WORK TO BE COMPLETED: Each of the lines below must be restated exactly.

:: INFORMATION PROVIDED ::

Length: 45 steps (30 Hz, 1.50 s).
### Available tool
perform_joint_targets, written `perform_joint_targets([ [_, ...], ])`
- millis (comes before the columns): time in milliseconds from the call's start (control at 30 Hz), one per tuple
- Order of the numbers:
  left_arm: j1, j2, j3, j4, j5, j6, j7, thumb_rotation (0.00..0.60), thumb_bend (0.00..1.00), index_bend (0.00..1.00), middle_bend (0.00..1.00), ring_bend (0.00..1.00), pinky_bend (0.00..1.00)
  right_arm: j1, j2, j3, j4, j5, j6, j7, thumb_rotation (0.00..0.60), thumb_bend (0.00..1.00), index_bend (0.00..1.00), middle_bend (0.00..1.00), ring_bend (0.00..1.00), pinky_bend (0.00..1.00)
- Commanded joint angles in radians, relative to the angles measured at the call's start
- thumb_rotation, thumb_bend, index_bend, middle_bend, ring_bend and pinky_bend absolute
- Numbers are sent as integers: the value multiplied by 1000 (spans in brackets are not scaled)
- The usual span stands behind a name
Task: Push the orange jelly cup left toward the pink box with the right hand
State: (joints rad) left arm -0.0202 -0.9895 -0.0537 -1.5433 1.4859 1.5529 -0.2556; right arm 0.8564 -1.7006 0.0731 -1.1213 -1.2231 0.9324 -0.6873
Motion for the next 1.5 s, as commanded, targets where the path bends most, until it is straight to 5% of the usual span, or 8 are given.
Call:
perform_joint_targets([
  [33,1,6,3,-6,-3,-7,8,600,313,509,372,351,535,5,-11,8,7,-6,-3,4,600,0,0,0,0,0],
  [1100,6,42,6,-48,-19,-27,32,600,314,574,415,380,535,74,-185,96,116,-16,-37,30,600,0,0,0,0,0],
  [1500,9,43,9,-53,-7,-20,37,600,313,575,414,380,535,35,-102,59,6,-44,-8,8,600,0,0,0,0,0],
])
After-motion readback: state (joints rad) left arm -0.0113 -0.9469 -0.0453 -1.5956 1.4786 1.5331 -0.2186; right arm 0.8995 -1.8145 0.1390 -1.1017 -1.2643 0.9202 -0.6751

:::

EXERCISE RESULT:
Length: 45 steps (30 Hz, 1.50 s).
### Available tool
perform_joint_targets, written `perform_joint_targets([ [_, ...], ])`
- millis (comes before the columns): time in milliseconds from the call's start (control at 30 Hz), one per tuple
- Order of the numbers:
  left_arm: j1, j2, j3, j4, j5, j6, j7, thumb_rotation (0.00..0.60), thumb_bend (0.00..1.00), index_bend (0.00..1.00), middle_bend (0.00..1.00), ring_bend (0.00..1.00), pinky_bend (0.00..1.00)
  right_arm: j1, j2, j3, j4, j5, j6, j7, thumb_rotation (0.00..0.60), thumb_bend (0.00..1.00), index_bend (0.00..1.00), middle_bend (0.00..1.00), ring_bend (0.00..1.00), pinky_bend (0.00..1.00)
- Commanded joint angles in radians, relative to the angles measured at the call's start
- thumb_rotation, thumb_bend, index_bend, middle_bend, ring_bend and pinky_bend absolute
- Numbers are sent as integers: the value multiplied by 1000 (spans in brackets are not scaled)
- The usual span stands behind a name
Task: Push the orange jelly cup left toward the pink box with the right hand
State: (joints rad) left arm -0.0202 -0.9895 -0.0537 -1.5433 1.4859 1.5529 -0.2556; right arm 0.8564 -1.7006 0.0731 -1.1213 -1.2231 0.9324 -0.6873
Motion for the next 1.5 s, as commanded, targets where the path bends most, until it is straight to 5% of the usual span, or 8 are given.
Call:
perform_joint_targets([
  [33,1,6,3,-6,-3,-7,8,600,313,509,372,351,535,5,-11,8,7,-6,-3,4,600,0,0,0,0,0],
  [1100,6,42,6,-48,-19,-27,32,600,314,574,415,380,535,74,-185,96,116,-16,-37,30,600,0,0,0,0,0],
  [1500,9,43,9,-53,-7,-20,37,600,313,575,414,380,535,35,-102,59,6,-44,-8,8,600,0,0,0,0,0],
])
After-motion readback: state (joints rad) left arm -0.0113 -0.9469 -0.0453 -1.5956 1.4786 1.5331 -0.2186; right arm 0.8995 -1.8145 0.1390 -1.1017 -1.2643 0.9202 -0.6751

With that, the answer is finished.